Regardless of which candidate wins the U.S. presidential election, domestic companies that stash the most profits overseas will be the victors, according Goldman Sachs Group Inc.
Through the first half of the year, almost $3 trillion in earnings from U.S. multinationals went untaxed because companies chose to permanently reinvest the capital overseas, Goldman strategists led by David Kostin wrote in a recent report. Both Hillary Clinton and Donald Trump are keen to tap that revenue stream.
So as an enticement, the candidates are expected to cut the tax rate global conglomerates like Apple Inc. and General Electric Co. pay to bring money made overseas back to the U.S. to less than half its current 35 percent, they wrote.
Reducing the rate on previously untaxed profits would help these companies while simultaneously providing fiscal stimulus to the U.S., according to the Goldman report.
“This kind of tax reform could be very much a win-win situation,” said Richard Sichel, chief investment officer at Philadelphia Trust Co., which oversees $2 billion. “There are a lot of positives involved in repatriating more money from overseas, and with somebody new in office maybe we could finally see that happen.”
Based on the current expectation of a Clinton victory and divided Congress, Goldman economists predict that there’s a roughly 50 percent chance of a tax reform package passing in 2017. That would immediately help shares in Goldman’s basket of 50 stocks in the S&P 500 Index with the highest earnings held overseas. The group, which includes companies like Qualcomm Inc. and Philip Morris International Inc., accounts for $1.7 trillion of the $2.4 trillion in earnings held internationally by S&P 500 firms.
Although the overseas basket has returned 8.6 percent this year, compared with 5 percent for the S&P 500, it has further to climb, according to Goldman.
If Clinton wins the election, her tax plan is expected to closely resemble one proposed by President Barack Obama in February, applying a one-time 14 percent rate to previously untaxed foreign profits, which could yield an additional $240 billion of tax revenue, Goldman said. Should Trump win, his current proposal is for a 10 percent tax on past foreign earnings.
The U.S.’s last so-called tax holiday for overseas earnings came in 2004 under the Homeland Investment Act. The legislation increased repatriated profits by 270 percent to $300 billion in 2005, up from $82 billion in 2004, Goldman data show.

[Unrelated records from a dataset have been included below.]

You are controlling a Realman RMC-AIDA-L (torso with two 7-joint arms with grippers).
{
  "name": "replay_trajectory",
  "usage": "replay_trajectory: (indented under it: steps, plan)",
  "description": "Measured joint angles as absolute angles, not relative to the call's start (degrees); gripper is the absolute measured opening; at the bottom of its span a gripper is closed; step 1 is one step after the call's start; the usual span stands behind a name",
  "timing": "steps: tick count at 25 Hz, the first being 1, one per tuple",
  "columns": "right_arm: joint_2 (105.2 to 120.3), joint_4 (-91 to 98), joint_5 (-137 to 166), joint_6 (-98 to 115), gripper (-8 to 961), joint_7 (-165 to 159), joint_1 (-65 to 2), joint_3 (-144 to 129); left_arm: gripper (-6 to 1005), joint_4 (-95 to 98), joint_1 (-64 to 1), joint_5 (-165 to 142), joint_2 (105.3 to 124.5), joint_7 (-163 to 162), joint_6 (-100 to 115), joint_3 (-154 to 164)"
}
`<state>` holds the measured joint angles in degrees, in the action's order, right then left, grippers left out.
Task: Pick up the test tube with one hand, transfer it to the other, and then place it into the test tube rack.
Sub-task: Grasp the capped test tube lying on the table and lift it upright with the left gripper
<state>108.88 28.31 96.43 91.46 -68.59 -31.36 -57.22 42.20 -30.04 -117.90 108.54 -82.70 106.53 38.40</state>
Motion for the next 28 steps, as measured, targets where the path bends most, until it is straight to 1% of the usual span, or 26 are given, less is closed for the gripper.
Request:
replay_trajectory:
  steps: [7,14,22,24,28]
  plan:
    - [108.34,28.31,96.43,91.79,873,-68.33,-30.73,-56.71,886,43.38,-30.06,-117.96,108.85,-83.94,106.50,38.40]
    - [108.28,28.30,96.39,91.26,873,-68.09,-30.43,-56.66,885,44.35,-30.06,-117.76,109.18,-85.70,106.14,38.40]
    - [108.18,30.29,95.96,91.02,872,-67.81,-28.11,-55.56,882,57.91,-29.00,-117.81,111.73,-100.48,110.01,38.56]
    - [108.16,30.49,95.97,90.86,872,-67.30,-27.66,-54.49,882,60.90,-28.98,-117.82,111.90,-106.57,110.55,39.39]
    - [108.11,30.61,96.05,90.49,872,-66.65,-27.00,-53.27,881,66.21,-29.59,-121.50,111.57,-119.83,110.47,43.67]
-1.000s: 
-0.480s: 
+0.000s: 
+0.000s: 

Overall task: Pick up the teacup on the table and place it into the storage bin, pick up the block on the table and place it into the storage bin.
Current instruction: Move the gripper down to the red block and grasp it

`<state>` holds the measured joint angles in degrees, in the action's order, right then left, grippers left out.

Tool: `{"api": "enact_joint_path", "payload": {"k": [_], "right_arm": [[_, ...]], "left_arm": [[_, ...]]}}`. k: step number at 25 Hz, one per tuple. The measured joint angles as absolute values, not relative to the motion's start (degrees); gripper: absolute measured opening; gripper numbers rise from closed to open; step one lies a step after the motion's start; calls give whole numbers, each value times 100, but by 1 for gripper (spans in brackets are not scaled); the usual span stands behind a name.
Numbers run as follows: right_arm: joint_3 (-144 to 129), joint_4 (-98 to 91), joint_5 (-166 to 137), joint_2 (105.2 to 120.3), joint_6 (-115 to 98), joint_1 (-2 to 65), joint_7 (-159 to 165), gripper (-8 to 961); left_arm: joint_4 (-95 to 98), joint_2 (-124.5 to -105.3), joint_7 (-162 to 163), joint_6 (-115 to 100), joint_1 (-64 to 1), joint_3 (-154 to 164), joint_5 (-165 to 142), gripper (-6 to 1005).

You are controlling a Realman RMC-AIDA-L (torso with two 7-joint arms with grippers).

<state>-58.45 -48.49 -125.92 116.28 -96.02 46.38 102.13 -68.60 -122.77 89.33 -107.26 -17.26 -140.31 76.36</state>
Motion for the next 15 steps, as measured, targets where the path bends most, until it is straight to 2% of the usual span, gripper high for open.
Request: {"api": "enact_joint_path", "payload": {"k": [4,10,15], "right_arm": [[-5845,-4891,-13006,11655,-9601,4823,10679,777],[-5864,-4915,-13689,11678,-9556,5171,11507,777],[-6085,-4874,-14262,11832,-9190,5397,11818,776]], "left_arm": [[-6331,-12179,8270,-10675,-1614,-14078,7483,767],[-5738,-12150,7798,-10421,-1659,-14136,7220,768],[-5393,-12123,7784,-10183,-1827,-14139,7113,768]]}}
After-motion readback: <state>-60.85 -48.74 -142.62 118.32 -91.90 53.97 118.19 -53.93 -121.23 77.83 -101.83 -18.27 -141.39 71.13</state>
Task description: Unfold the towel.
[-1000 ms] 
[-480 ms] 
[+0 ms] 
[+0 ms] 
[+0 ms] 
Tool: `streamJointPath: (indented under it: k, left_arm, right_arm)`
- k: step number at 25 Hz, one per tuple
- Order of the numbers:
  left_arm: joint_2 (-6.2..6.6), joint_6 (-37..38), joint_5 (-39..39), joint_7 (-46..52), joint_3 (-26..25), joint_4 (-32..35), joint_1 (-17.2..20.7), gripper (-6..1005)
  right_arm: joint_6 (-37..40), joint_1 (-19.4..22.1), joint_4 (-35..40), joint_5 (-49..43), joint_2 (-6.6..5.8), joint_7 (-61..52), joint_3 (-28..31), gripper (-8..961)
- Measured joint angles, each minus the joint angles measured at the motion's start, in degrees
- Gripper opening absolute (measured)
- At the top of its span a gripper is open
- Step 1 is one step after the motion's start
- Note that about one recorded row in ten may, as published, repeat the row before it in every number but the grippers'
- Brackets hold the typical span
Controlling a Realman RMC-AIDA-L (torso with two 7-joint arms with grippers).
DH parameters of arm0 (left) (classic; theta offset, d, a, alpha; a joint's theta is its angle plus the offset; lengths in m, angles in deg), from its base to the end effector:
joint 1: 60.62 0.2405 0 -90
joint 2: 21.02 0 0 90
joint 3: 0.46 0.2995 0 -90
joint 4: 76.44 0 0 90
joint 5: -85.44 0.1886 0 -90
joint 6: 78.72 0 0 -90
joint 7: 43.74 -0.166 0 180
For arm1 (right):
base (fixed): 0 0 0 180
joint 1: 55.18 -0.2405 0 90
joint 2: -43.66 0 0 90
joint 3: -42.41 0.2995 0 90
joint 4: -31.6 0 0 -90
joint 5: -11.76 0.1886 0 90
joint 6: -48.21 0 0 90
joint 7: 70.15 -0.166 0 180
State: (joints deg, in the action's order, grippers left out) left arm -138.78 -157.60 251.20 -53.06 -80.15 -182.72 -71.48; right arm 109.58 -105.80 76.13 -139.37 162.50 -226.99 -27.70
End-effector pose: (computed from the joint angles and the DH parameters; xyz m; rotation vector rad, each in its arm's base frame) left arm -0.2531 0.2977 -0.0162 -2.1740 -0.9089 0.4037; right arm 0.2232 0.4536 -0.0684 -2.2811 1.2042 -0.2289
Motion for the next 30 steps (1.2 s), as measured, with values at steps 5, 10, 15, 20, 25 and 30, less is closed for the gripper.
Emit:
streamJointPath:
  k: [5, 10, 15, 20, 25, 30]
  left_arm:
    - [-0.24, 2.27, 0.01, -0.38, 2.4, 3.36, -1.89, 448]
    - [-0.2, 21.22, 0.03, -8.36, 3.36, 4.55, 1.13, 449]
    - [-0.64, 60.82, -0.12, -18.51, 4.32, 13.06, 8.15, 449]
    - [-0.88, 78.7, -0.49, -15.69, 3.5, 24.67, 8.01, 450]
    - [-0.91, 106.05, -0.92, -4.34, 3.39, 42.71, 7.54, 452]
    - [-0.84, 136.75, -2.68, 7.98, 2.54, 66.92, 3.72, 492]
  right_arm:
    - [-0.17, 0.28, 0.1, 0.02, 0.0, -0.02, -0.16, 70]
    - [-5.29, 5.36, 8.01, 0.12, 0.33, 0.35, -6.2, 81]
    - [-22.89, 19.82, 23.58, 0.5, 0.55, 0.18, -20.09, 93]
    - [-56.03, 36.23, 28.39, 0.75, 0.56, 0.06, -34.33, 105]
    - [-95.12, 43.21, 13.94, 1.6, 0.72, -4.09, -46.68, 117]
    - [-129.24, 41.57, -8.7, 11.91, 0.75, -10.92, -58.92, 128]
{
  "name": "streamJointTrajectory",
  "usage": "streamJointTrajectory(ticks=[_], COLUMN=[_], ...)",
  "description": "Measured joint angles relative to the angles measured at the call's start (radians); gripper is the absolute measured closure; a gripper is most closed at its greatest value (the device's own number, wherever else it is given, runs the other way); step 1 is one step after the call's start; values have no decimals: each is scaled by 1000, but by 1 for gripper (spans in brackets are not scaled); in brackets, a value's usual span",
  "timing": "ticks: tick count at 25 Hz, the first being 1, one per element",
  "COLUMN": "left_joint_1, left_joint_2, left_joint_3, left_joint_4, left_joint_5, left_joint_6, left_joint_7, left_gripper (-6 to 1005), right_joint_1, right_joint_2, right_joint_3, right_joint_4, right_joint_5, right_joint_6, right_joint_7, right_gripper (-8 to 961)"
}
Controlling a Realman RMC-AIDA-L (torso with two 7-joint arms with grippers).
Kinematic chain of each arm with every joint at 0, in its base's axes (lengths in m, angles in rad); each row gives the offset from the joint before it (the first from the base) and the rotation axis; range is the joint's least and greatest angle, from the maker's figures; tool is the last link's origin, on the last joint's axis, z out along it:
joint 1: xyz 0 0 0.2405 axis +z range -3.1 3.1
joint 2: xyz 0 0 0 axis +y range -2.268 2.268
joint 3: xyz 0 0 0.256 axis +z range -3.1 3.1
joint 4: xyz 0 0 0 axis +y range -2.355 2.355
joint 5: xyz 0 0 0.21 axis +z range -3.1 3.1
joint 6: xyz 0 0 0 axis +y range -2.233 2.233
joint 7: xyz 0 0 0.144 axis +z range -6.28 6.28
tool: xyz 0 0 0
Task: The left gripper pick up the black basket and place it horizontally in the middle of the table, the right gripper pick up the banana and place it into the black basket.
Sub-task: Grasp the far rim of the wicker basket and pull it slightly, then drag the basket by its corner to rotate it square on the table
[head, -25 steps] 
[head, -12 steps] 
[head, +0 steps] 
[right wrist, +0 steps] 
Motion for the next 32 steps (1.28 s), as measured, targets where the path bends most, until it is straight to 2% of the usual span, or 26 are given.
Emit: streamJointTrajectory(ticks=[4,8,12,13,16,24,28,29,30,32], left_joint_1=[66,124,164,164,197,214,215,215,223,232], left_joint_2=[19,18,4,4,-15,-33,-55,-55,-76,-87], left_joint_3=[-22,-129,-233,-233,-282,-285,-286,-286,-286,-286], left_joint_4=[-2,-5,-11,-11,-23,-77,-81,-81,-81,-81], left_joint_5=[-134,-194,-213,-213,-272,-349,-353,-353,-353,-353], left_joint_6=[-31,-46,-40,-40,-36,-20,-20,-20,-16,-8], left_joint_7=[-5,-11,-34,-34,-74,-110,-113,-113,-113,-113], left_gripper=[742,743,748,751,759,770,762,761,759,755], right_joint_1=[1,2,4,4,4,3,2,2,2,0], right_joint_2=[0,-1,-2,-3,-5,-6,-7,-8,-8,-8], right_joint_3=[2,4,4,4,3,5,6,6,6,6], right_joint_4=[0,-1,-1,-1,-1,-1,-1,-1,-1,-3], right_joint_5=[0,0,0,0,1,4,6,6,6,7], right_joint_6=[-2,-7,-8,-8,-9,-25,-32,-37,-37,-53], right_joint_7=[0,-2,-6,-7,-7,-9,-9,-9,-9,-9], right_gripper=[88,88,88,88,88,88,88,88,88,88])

If economists’ forecasts are to be believed, the pool of taxable earnings will be expanding by year-end. Companies in the S&P 500 are expected to post profit growth of 6.1 percent in the fourth quarter, before accelerating even further in the first half of 2017, Bloomberg data show.
For the past few quarters, U.S. multinationals that have been struggling to increase earnings overseas as a strong dollar has eaten away at their profits. Since the start of 2015, the greenback has risen against 13 of its 16 major peers, with the Bloomberg Dollar Spot Index climbing 6 percent over the period. The gauge’s mean price during that time has been 19 percent higher than its bull market average through 2014.
“If we get some dollar weakness, that could help those companies,” said Sichel. “Although you might rather see a stronger dollar resulting from a rate hike, because that would mean a strong U.S. economy. You really can’t go wrong on a longer-term basis.”